Given material START

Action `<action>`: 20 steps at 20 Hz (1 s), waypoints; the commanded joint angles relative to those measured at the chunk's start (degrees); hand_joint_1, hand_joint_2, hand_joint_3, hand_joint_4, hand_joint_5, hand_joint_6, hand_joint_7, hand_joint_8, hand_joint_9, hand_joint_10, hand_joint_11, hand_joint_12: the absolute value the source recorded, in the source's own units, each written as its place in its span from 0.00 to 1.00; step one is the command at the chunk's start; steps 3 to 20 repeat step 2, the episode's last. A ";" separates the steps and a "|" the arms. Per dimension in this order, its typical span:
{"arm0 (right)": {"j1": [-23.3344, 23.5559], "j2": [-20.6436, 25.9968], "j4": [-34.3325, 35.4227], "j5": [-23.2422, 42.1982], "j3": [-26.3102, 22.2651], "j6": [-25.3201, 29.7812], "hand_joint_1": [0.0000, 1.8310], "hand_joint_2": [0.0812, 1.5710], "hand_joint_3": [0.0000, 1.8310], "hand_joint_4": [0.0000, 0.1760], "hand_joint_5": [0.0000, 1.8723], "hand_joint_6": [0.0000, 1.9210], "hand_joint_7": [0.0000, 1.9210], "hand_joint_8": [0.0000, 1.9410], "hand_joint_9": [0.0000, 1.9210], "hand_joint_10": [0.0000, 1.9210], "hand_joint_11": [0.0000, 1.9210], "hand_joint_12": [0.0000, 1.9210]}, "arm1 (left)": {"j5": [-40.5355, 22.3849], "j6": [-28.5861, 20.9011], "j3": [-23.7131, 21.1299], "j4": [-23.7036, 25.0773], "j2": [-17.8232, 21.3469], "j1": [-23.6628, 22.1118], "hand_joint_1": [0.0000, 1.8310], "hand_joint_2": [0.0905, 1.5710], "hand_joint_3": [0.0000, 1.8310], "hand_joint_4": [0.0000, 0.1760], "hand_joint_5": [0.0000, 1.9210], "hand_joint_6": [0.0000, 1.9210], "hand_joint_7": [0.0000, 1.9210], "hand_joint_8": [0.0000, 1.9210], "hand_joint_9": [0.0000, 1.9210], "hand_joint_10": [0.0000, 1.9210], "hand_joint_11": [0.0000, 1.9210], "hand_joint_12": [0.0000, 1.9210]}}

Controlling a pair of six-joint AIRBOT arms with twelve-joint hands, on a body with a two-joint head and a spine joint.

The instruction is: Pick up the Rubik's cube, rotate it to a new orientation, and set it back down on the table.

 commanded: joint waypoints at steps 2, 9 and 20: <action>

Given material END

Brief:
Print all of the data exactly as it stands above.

Written answer:
Action `<action>`: 20 steps at 20 Hz (1 s), waypoints; the commanded joint angles relative to those measured at the chunk's start (degrees); hand_joint_1, hand_joint_2, hand_joint_3, hand_joint_4, hand_joint_5, hand_joint_6, hand_joint_7, hand_joint_8, hand_joint_9, hand_joint_10, hand_joint_11, hand_joint_12: the absolute value the source recorded, in the source's own units, each written as its place in its span from 0.00 to 1.00; step one is the command at the chunk's start; steps 3 to 20 repeat step 2, the episode's last. A ";" separates the steps and a "|" the arms. Per dimension in this order, its typical span:
{"arm0 (right)": {"j1": [-23.3344, 23.5559], "j2": [-20.6436, 25.9968], "j4": [-34.3325, 35.4227], "j5": [-23.2422, 42.1982], "j3": [-26.3102, 22.2651], "j6": [-25.3201, 29.7812], "hand_joint_1": [0.0000, 1.8310], "hand_joint_2": [0.0812, 1.5710], "hand_joint_3": [0.0000, 1.8310], "hand_joint_4": [0.0000, 0.1760], "hand_joint_5": [0.0000, 1.8723], "hand_joint_6": [0.0000, 1.9210], "hand_joint_7": [0.0000, 1.9210], "hand_joint_8": [0.0000, 1.9410], "hand_joint_9": [0.0000, 1.9210], "hand_joint_10": [0.0000, 1.9210], "hand_joint_11": [0.0000, 1.9210], "hand_joint_12": [0.0000, 1.9210]}, "arm1 (left)": {"j5": [-40.5355, 22.3849], "j6": [-28.5861, 20.9011], "j3": [-23.7131, 21.1299], "j4": [-23.7036, 25.0773], "j2": [-17.8232, 21.3469], "j1": [-23.6628, 22.1118], "hand_joint_1": [0.0000, 1.8310], "hand_joint_2": [0.0905, 1.5710], "hand_joint_3": [0.0000, 1.8310], "hand_joint_4": [0.0000, 0.1760], "hand_joint_5": [0.0000, 1.9210], "hand_joint_6": [0.0000, 1.9210], "hand_joint_7": [0.0000, 1.9210], "hand_joint_8": [0.0000, 1.9210], "hand_joint_9": [0.0000, 1.9210], "hand_joint_10": [0.0000, 1.9210], "hand_joint_11": [0.0000, 1.9210], "hand_joint_12": [0.0000, 1.9210]}}

Controlling a pair of six-joint AIRBOT arms with twelve-joint hands, on a body with a two-joint head and a spine joint.

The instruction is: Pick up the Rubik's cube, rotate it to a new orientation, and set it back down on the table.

 commanded: joint waypoints at steps 2, 9 and 20: <action>

The response above is complete.